- Input material:
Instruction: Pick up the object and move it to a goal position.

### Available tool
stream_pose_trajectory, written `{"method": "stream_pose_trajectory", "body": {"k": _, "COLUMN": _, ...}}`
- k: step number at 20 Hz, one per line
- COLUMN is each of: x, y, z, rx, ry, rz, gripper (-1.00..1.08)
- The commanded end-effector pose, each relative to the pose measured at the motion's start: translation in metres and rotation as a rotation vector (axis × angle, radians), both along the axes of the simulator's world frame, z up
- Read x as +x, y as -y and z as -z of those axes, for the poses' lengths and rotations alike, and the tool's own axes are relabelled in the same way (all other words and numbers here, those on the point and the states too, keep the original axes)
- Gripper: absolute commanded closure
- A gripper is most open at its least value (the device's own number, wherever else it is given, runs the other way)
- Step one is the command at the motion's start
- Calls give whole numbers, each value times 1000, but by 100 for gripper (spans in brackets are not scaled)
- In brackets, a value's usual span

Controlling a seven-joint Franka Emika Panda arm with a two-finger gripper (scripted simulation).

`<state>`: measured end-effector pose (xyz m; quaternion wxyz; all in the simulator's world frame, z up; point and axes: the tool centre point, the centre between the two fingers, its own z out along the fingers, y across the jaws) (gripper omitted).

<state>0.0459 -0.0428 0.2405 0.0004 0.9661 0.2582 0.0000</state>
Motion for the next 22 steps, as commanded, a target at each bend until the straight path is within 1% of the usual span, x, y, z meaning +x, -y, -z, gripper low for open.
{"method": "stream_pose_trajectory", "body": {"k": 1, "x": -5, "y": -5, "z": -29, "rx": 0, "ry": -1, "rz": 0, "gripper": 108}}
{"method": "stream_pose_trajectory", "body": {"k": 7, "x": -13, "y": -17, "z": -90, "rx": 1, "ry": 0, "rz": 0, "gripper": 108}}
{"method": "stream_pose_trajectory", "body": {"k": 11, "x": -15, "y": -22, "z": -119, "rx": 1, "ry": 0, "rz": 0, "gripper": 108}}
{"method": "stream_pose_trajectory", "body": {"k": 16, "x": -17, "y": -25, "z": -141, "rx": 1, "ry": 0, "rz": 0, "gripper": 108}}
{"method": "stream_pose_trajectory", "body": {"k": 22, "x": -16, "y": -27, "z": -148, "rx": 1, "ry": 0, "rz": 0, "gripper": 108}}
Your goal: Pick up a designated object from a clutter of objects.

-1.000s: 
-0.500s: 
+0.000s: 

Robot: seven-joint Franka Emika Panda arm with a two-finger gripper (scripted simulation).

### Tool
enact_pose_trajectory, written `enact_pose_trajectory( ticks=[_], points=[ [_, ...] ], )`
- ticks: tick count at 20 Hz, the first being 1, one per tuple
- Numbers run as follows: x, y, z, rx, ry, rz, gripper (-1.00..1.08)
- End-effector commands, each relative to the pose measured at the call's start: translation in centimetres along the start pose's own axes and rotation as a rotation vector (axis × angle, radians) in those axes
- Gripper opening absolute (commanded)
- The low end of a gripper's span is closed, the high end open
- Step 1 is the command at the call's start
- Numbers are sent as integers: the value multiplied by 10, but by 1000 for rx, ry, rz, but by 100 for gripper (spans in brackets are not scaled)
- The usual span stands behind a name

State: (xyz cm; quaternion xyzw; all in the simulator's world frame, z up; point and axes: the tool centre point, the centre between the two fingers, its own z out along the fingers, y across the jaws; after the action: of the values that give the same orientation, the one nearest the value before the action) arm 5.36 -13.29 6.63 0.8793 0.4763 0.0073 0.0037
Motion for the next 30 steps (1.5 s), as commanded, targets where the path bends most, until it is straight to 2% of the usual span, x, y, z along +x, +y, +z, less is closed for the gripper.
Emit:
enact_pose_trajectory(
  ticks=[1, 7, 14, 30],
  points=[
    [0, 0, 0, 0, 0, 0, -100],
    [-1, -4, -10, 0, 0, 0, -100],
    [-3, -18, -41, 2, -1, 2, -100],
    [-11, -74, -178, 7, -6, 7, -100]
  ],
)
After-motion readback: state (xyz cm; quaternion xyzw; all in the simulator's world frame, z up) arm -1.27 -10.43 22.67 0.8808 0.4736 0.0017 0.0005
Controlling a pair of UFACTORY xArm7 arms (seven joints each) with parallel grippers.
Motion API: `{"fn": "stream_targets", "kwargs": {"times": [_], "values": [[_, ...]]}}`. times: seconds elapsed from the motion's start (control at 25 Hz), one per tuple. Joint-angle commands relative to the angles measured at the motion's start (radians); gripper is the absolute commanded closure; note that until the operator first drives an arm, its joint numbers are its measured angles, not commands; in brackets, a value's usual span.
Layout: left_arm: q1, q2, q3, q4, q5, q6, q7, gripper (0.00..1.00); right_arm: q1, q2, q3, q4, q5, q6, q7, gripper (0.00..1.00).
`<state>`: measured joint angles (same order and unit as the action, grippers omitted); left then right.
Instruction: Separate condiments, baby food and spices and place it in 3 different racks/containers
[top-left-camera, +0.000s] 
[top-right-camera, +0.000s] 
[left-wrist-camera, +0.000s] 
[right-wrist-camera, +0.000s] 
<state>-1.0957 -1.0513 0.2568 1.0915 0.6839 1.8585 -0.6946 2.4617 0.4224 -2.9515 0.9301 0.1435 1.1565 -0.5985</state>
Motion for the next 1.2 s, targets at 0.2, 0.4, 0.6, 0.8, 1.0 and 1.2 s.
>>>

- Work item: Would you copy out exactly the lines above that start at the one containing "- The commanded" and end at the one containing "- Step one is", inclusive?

- Answer space:
- The commanded end-effector pose, each relative to the pose measured at the motion's start: translation in metres and rotation as a rotation vector (axis × angle, radians), both along the axes of the simulator's world frame, z up
- Read x as +x, y as -y and z as -z of those axes, for the poses' lengths and rotations alike, and the tool's own axes are relabelled in the same way (all other words and numbers here, those on the point and the states too, keep the original axes)
- Gripper: absolute commanded closure
- A gripper is most open at its least value (the device's own number, wherever else it is given, runs the other way)
- Step one is the command at the motion's start

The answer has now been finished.